また、両閂ロッド12の内側端部12bは、つぎに説明するカム部材16と連結するために、それぞれ球形状に形成されている。
【0010】
カム部材16は、リング形状をしており、後述するノブ20のベース22に対して回転可能に組み付けられている。カム部材16は、ノブ20から見て奥側の側面に一対の連結部16aを備え(
図3、
図5)、手前側の側面に一対の突片16bを備えている(
図1、
図5)。これらの両連結部16aの相互および両突片16bの相互は、それぞれ周方向に180°間隔で設けられている。ただし、両連結部16aと両突片16bとの周方向の位置関係については、何ら制限を受けない。
【0011】
両閂ロッド12の内側端部12bは、カム部材16の一対の連結部16aに対して自在継ぎ手の状態で個別に結合される。したがって、両閂ロッド12は、カム部材16の回転を通じて互いに同期してロック方向あるいはロック解除方向へ摺動することになる。そして、両閂ロッド12は、その一方(
図1の右側に位置する方)とドア10との間に掛けられたロックスプリング14により、常にロック方向へ付勢されている。
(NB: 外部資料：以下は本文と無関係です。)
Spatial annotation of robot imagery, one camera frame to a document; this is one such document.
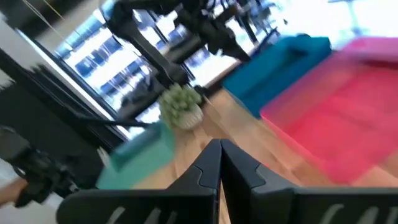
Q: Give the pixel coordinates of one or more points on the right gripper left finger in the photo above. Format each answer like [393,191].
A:
[186,205]

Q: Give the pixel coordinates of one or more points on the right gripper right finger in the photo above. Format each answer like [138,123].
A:
[280,208]

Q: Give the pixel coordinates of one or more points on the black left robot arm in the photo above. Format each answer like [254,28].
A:
[149,49]

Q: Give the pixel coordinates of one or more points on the teal translucent plastic bin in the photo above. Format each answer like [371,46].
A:
[140,161]

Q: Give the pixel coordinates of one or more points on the blue plastic bin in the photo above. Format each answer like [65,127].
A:
[273,74]

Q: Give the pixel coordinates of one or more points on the pink translucent plastic bin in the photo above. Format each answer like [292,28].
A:
[335,118]

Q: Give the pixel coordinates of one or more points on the large window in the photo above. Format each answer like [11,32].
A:
[105,68]

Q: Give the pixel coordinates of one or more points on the person's hand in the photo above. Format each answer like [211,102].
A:
[12,191]
なお、カム部材16の両突片16bについては、後述する作動部材30との関連において詳細に説明する。
【0012】
ノブ20のベース22はドア10の開口部に組み込まれ、かつ、その両側から張り出したブラケット22aがドア10の内側面にそれぞれビス22bによって締結されている(
図4)。ノブ20はベース22に対してプッシュ操作可能に組み付けられ、ベゼル24はノブ20の外周とドア10の開口部との隙間を塞ぐようにベース22に固定されている。ノブ20とベース22との間には、スプリング26が組み込まれている(
図1、
図4)。このスプリング26の付勢力により、常態でのノブ20は
図4(A)あるいは
図5(A)で示す復帰位置に押し戻されている。
【0013】
ノブ20には、その表裏に貫通した円筒形状の空間部21があり、そこにはキーシリンダ28が組み込まれている。このキーシリンダ28は、ノブ20のプッシュ操作によって該ノブ20と共に移動する。また、キーシリンダ28の先端に位置している突起部29には、円板形状の作動部材30が固定(支持)されている(
図5)。
作動部材30は、カム部材16と同軸線上において該カム部材16と対向している。この作動部材30の外径は、カム部材16のリング内径よりも小さく設定されている。このため、ノブ20のプッシュ操作により、それと共に移動するキーシリンダ28に固定された作動部材30は、
図4(B)あるいは
図5(B)で示すようにカム部材16を貫通する位置まで直線的に作動する。
【0014】
作動部材30は、その外周部から張り出した一対の突出片32を備えている。これらの突出片32は、カム部材16の両突片16bに対して個別に相対向している。そこで、ノブ20のプッシュ操作に伴って作動部材30が作動すると、その両突出片32がカム部材16の両突片16bの斜面16cにそれぞれ干渉し、これらの斜面16cを押しながら進行する。この状況が
図6の実線から仮想線への変化によって示されており、これによってカム部材16が回転する。
【0015】
前述のように、キーシリンダ28の突起部29に固定されている作動部材30は、このキーシリンダ28のキー操作によってカム部材16に対して相対的に回転する。これにより、キーシリンダ28がキー操作によってキーロック解除からキーロックに切り替えられたときの作動部材30は、その突出片32が
図7の実線位置から仮想線位置に変化するように回転する。この結果、ノブ20のプッシュ操作によって作動部材30が
図4(B)あるいは
図5(B)で示す位置まで作動しても、両突出片32がカム部材16の両突片16bの斜面16cに干渉せず、カム部材16は回転しない。
【0016】
つづいて、ドア用ロック機構のロック解除操作について説明する。
まず、キーシリンダ28のキーロック解除時においてノブ20がプッシュ操作されると、すでに説明したように作動部材30が
図4(B)あるいは
図5(B)で示す位置まで直線的に作動し、その両突出片32がカム部材16の両突片16bの斜面16cを押しながら進行する。これにより、カム部材16が
図6の実線位置から仮想線位置に回転し、それに連動して両閂ロッド12がロック解除方向へ摺動する。この結果、両閂ロッド12によるドア10のロックが解除され、ドア10を開くことができる。
【0017】
キーシリンダ28のキーロック時には、そのときのキー操作に伴う作動部材30の回転により、その両突出片32がカム部材16の両突片16bからズレた位置(
図7の仮想線位置)に移動する。このため、すでに説明したようにノブ20のプッシュ操作によって作動部材30が作動しても、両突出片32がカム部材16の両突片16bの斜面16cに干渉せず、いわゆる空打ちとなる。したがって、カム部材16は回転せず、両閂ロッド12はドア10を閉じたロック状態に保持される。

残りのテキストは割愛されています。